4. — Deux citoyens argumentent
Paul — Tu as l'air en diable, Jacques !
Jacques — Pour cause. Cette machine-là, c'est Satan qui l'a inventée.
Paul — Mais non. C'est un homme intelligent, pour rendre l'ouvrage plus facile.
Jacques — Tellement facile que nous n'avons plus rien à faire, vous et moi. Cette machine nous vole notre salaire ; je voudrais la voir mise à la fonderie.
Paul — Pourtant, puisque la machine travaille à notre place, nous devrions être mieux. Un homme qui a un serviteur est mieux que s'il n'en avait pas.
Jacques — Mais nous n'avons plus de salaire pour acheter.

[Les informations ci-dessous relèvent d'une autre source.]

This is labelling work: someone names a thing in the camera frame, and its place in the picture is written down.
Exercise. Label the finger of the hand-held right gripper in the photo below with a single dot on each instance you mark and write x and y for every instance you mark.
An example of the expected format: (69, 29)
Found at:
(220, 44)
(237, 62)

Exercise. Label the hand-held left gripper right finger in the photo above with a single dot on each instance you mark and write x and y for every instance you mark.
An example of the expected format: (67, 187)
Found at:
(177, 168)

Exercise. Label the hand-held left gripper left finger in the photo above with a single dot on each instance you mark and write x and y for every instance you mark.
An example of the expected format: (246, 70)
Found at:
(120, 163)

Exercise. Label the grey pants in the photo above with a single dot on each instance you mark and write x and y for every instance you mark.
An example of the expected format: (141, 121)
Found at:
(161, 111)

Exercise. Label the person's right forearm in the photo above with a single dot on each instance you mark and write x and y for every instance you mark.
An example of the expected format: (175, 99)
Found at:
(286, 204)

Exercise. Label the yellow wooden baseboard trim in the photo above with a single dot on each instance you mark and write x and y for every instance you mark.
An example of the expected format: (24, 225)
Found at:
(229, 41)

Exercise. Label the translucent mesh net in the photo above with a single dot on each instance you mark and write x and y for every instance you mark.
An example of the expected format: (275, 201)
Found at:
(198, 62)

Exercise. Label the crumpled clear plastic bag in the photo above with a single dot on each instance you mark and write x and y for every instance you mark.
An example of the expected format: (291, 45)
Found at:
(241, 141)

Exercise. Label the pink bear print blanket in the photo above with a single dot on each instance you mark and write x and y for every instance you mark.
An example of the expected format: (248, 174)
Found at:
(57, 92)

Paul — C'est vrai. Mais, au lieu de casser la machine, bien inventée pour produire, pourquoi ne pas inventer une nouvelle manière, mieux adaptée, pour distribuer les produits qui remplissent les magasins ?
5. — La nouvelle manière
Elle est inventée, la nouvelle manière de distribuer les produits. Voyez ces trois hommes venus au magasin pour acheter. Avec quoi achètent-ils ? L'un d'eux, rien qu'un, a un salaire. Mais tous les trois ont un dividende. Le salaire, on sait ce que c'est : ça va à celui qui a un emploi. Le dividende, ça va à ceux qui ont un capital qui rapporte. Or tous ces hommes ont un dividende, ceux qui travaillent comme ceux qui ne travaillent pas. Pourquoi ? Parce que, dans le pays, on a jugé que la science appliquée qui fait naître les machines est un héritage commun, grossi de génération en génération. Et tout le monde est héritier de cet héritage commun. Puisque cet héritage commun produit, et produit beaucoup, tous reçoivent un dividende. Celui qui a dividende et salaire achète davantage ; mais tous, avec le dividende, achètent au moins une partie des produits. La récompense au travail est maintenue, mais le droit de tous à l'héritage commun est reconnu.
6. — Et l'activité règne
Les salaires de quelques-uns et les dividendes de tous font les produits décoller des étagères. Le marchand, heureux, place des commandes. Les employeurs, heureux, offrent plus d'emploi, même avec plus de machines. Les dividendes empêchent la production d'arrêter tant que les besoins ne sont pas satisfaits. Le dividende — voilà donc, dans notre monde moderne, la meilleure assurance contre la privation. L'assurance-chômage, avec ses contributions obligatoires, diminue le pouvoir d'achat et hâte la venue du chômage. Le dividende donne de l'argent au lieu d'en enlever : il active la production, mécanisée ou non. Qui donc ose dire que le dividende du Crédit Social ferait des paresseux et appauvrirait le pays ? C'est le contraire : c'est l'absence du dividende qui fait le chômage et rouille bras et cerveaux. Le dividende active la production, en même temps qu'il assure un minimum de sécurité à tous, sans mordre sur la liberté, puisqu'il va à tous sans exception.